Saved data entries:
* * *

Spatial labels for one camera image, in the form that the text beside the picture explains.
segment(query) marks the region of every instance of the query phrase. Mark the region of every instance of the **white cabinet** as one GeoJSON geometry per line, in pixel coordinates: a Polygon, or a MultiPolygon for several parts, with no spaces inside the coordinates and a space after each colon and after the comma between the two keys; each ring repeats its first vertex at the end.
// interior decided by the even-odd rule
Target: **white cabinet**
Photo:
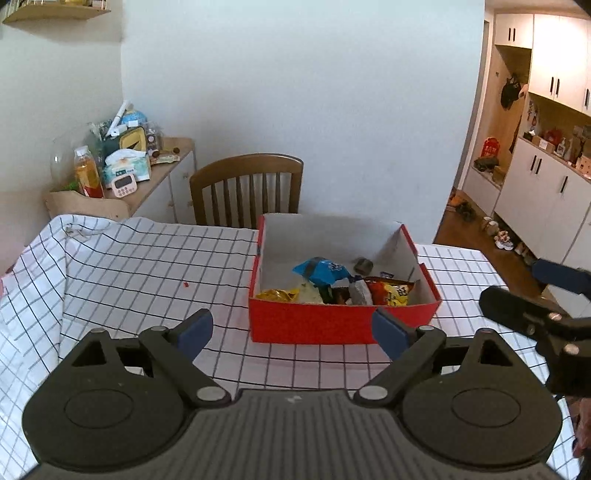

* * *

_WHAT THIS TASK INVOLVES:_
Restate each entry word for word; omit the pictures.

_WRITTEN SOLUTION:_
Spatial labels for one camera image, in the form that the text beside the picture explains.
segment(query) marks the region of every instance of the query phrase. Mark the region of every instance of the **white cabinet** as one GeoJSON geometry per line, in pixel coordinates: a Polygon, or a MultiPolygon for several parts, with no spaces inside the coordinates and a space after each colon and after the comma between the two keys; each ring repeats its first vertex at the end.
// interior decided by the even-odd rule
Target: **white cabinet**
Photo:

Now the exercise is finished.